Le postulat d’éducabilité, c’est quoi ?

Il s’agit d’un néologisme utilisé en pédagogie au XXème siècle. Les éducateurs adeptes de l’éducabilité cognitive sont attachés aux capacités qu’ont chaque être humain d’apprendre à apprendre, bref ce qu’on appelle la métacognition.

La « métacognition » est malheureusement trop peu connu dans le monde de l’éducation. Ce terme veut dire la « cognition[20] sur la cognition ». Autrement dit, la métacognition consiste à avoir une activité mentale sur ses propres processus mentaux, c’est-à-dire « penser sur ses propres pensées ». En somme, la métacognition permet à l’élève de réfléchir sur la manière dont il apprend, sur le cheminement parcouru afin de découvrir ses erreurs et de les surmonter. Il s’agit donc pour lui de pouvoir prendre du recul sur ses processus d’apprentissage et de se poser les bonnes questions afin de progresser. 

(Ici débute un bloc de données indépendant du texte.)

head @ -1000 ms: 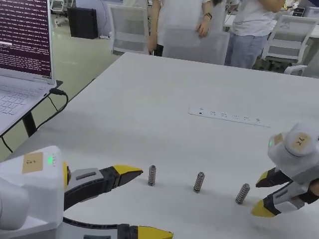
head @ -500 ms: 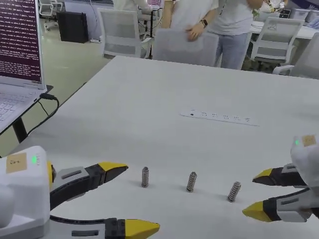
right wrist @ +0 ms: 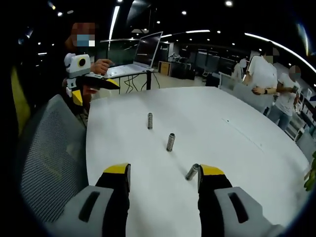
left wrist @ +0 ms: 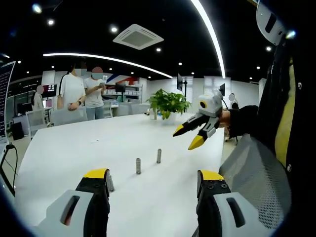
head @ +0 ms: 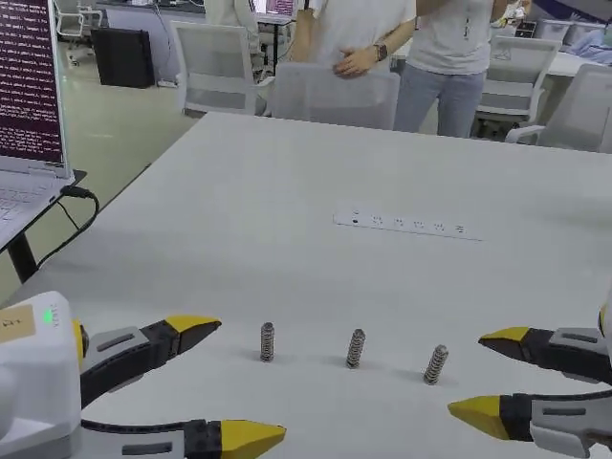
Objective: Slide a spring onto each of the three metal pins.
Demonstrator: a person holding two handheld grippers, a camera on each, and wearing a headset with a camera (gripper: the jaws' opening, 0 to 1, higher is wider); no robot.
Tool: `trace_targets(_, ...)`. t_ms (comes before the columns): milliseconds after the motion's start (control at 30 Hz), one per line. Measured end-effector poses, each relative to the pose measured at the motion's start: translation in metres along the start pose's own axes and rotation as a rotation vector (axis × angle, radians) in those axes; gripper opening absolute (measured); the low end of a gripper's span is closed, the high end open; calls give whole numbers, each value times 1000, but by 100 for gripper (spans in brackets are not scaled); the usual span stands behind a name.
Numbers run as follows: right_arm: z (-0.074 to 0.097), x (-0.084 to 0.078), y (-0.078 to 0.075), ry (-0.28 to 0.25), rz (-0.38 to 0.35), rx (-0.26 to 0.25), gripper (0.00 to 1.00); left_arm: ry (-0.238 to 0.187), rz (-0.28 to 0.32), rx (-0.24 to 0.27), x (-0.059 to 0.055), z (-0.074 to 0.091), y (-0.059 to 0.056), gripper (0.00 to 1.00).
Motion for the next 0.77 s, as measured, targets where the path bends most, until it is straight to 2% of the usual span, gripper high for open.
trace_targets(133,3,-9,-3,-42,-19,-37,56,5,15,17,-6,-3,5,70)
trace_targets(333,3,-24,-3,-48,-46,-61,58,39,47,36,-24,-5,13,69)
trace_targets(500,1,-34,-1,-45,-78,-87,58,55,69,50,-32,-6,15,69)
trace_targets(767,0,-41,2,-36,-105,-103,59,74,93,59,-44,-6,14,69)
Point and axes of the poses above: the centre of the closed fingertips' face, and the gripper's own axes: z roughly backward along the fingers, y roughly to its left, x roughly out of its top, the point moved 7 cm from there along z, roughly backward along the fingers, and after that the axes turned 10 degrees about x, right-handed, at the moved point
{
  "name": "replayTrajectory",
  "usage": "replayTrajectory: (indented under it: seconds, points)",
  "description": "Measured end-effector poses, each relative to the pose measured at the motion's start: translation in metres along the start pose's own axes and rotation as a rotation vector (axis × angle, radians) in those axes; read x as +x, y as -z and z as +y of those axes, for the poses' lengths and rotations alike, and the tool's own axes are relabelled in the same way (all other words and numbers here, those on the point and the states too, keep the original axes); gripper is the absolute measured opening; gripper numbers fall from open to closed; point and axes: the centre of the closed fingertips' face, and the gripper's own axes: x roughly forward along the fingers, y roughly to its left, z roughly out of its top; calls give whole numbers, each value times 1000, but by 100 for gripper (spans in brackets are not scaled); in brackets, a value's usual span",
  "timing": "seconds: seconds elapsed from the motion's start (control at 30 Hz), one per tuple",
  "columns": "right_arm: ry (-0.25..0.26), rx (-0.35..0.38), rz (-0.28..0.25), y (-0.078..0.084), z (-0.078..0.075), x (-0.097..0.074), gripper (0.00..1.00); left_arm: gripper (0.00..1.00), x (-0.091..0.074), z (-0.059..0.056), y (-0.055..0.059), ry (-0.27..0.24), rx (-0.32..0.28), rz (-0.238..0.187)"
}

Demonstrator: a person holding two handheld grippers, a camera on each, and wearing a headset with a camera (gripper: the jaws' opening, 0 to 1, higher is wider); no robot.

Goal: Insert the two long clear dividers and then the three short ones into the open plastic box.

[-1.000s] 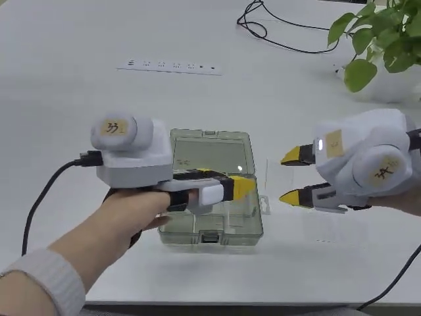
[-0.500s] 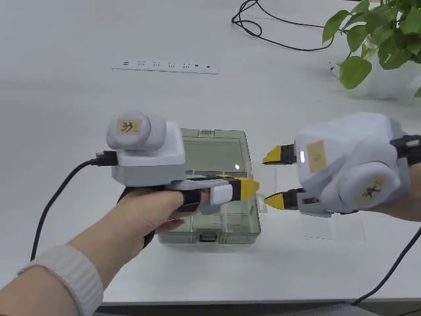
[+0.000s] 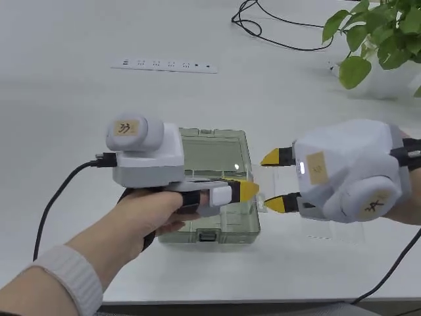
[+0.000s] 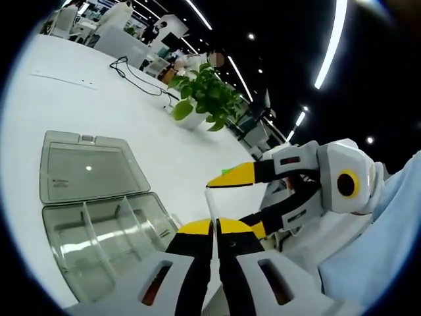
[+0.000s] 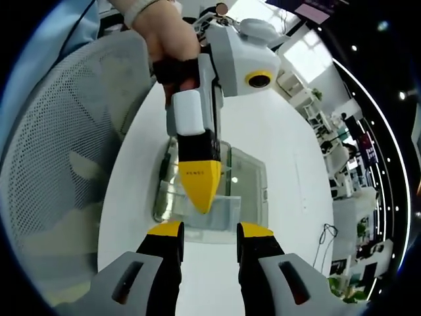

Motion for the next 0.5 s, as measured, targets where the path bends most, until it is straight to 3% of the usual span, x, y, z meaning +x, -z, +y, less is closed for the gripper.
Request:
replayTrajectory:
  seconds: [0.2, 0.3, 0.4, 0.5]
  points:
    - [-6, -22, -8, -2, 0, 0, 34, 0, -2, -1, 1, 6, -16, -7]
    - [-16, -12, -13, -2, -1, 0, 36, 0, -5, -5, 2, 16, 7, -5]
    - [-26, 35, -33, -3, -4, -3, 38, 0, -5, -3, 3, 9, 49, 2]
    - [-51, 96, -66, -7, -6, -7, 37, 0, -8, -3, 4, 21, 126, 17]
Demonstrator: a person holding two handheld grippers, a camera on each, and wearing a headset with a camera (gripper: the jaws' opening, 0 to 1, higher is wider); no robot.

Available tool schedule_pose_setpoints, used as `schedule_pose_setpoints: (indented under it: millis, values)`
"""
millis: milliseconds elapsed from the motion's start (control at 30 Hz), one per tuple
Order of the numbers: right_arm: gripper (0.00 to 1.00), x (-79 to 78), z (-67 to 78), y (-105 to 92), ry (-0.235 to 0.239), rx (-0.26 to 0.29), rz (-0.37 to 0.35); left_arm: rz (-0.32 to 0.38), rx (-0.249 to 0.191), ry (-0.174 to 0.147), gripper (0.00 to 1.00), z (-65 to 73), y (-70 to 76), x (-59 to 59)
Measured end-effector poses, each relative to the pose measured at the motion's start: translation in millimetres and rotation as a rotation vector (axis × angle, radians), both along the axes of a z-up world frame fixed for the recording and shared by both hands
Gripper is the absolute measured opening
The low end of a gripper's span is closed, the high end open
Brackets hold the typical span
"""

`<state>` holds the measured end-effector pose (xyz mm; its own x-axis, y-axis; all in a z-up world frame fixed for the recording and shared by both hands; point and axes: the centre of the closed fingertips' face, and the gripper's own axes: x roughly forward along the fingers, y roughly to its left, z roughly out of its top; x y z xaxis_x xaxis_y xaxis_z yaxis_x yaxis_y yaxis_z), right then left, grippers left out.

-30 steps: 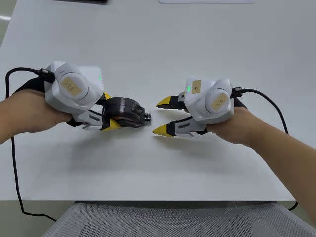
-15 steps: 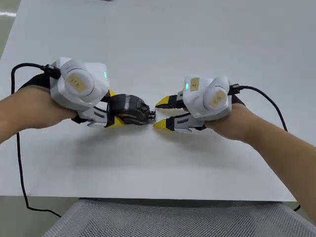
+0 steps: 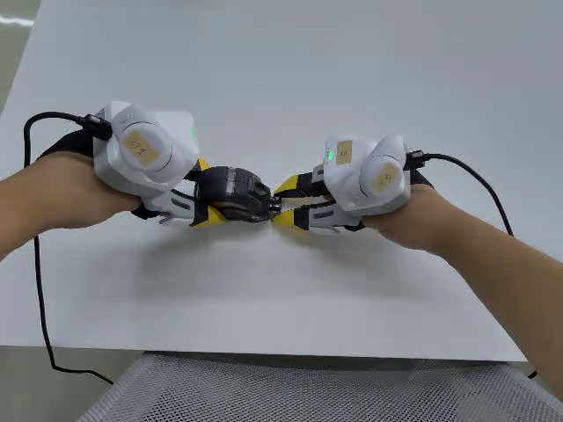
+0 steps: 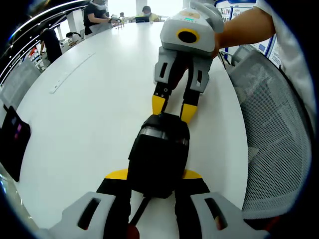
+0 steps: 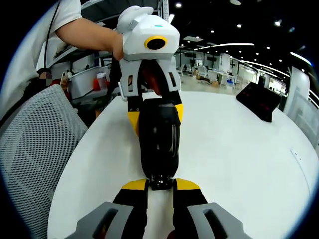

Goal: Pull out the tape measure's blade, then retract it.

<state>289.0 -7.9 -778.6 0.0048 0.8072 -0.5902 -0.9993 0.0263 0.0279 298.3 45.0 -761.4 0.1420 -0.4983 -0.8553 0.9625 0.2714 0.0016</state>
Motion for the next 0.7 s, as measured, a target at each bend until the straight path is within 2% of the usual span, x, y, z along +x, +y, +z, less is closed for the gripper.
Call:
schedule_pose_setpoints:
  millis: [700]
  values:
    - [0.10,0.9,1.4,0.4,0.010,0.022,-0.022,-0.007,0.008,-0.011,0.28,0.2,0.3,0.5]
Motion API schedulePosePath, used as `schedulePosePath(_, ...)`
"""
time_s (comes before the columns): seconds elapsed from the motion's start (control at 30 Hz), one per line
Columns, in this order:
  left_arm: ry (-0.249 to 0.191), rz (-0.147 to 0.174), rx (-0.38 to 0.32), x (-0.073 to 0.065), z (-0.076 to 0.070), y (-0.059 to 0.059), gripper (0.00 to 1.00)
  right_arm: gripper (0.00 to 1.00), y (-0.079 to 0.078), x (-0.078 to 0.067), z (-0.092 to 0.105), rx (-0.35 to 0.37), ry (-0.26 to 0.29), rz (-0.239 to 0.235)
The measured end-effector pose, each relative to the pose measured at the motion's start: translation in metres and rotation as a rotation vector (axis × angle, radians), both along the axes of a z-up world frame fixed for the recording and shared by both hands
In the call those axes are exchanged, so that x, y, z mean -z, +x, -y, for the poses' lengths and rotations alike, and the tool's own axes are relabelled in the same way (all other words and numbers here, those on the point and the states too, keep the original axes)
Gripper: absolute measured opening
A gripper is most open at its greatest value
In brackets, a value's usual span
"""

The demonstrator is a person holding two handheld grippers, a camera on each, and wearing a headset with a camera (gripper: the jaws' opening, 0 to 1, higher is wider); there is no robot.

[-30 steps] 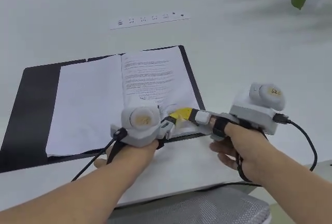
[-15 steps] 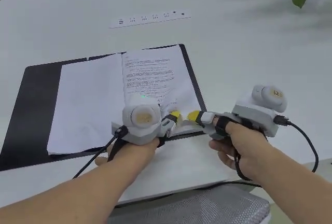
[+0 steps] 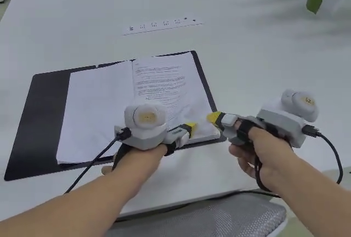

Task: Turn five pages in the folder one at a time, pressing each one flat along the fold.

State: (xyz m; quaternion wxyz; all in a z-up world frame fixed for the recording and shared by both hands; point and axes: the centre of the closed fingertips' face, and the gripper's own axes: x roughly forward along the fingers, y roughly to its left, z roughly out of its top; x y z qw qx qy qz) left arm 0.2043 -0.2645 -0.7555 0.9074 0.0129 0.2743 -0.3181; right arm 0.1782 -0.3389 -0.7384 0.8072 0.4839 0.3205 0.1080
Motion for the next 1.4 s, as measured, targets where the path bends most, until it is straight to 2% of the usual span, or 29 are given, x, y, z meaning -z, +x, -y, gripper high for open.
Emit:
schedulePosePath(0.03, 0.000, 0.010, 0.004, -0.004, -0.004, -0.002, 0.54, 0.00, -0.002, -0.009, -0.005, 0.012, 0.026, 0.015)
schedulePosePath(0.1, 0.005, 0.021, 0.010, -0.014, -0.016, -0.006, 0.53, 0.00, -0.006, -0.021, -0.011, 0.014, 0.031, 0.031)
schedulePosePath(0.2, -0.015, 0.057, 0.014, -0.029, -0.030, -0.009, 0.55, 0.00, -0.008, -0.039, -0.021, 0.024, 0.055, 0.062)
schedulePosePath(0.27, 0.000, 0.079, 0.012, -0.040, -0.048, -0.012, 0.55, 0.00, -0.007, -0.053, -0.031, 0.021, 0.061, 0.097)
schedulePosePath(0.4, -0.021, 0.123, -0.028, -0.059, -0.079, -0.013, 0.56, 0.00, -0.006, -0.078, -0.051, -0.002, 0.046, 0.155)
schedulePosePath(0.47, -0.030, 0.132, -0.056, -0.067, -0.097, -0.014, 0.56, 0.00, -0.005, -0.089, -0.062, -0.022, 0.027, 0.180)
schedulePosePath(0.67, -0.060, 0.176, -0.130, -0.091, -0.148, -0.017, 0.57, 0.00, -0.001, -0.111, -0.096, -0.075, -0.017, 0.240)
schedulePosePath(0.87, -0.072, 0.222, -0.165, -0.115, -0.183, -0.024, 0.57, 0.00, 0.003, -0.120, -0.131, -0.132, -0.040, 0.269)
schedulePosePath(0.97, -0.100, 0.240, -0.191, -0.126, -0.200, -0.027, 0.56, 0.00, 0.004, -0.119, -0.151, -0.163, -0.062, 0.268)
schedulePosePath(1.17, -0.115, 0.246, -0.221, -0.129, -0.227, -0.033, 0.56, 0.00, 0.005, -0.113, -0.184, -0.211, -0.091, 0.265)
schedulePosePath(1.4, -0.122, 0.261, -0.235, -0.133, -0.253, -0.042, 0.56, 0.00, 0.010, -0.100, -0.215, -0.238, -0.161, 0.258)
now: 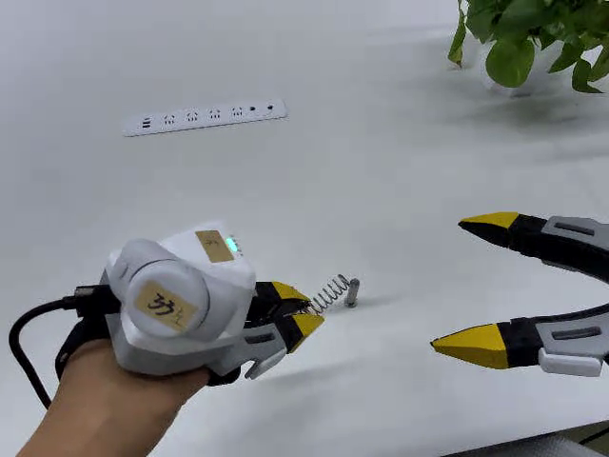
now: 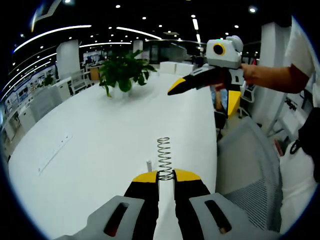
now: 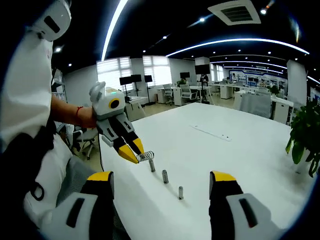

Emettre un postulat, c’est émettre une proposition qui ne peut être démontrée, mais qui est nécessaire pour établir une démonstration. Autrement dit, l’enseignant qui postule sur l’éducabilité de tous ses élèves est foncièrement convaincu que toutes et tous peuvent apprendre tous les savoirs qu’il doit leur transmettre. De manière différente, sans doute, mais suffisante pour que ces apprentissages leur servent de base à l’acquisition d’autres matières ou savoir-faire, par la suite. Il ne peut pas le démontrer (et cela lui importe peu) car sa volonté est d’amener tous ses élèves à une acquisition de qualité de tous ces savoirs. 

L’éducabilité constitue LE postulat de base de l’éducation : « Il s’agit là d’une postulation fondatrice de la possibilité même d’éduquer, et cela simplement d’abord du point de vue logique. Sans cette postulation, l’entreprise serait totalement dérisoire, complètement vaine et, plus radicalement, impossible[21]. »

L’éducabilité est un pari, celui de renverser les vieilles croyances élitistes dans la fatalité sociale ou génétique. Un postulat n’est pas nécessairement la vérité. Croire que tout le monde peut apprendre, en fait, personne ne sait si c’est scientifiquement vrai. Mais personne non plus ne sait si c’est scientifiquement faux. Ce que personne n’a le droit de le postuler.

Nous avons, au contraire le devoir de postuler que tous les enfants – et tous les adultes – peuvent apprendre les savoirs que nous enseignons, et que nous devons tout mettre en place pour que ce soit vrai. « On doit faire comme si, en faisant le pari qu’ils peuvent quand même y arriver. Pourquoi ? Parce qu’on ne sait jamais à quoi attribuer un échec et avoir la certitude que cet échec est imputable exclusivement au déficit d’une personne et non pas aux conditions éducatives de l’accompagnement qui lui a été proposé[22] ».

Parier que tous les élèves sont capables d’apprendre est simplement une posture juste. Il est donc nécessaire d’y croire et d’y croire fermement. C’est à ce pari que l’on reconnaît l’enseignant doté d’humanité. Il est d’ailleurs impossible d’enseigner si l’on n’est pas persuadé de son bien-fondé. Au mieux sera-t-on un petit donneur de leçons ; au pire un salaud qui prend plaisir à briser un élève et à casser son avenir.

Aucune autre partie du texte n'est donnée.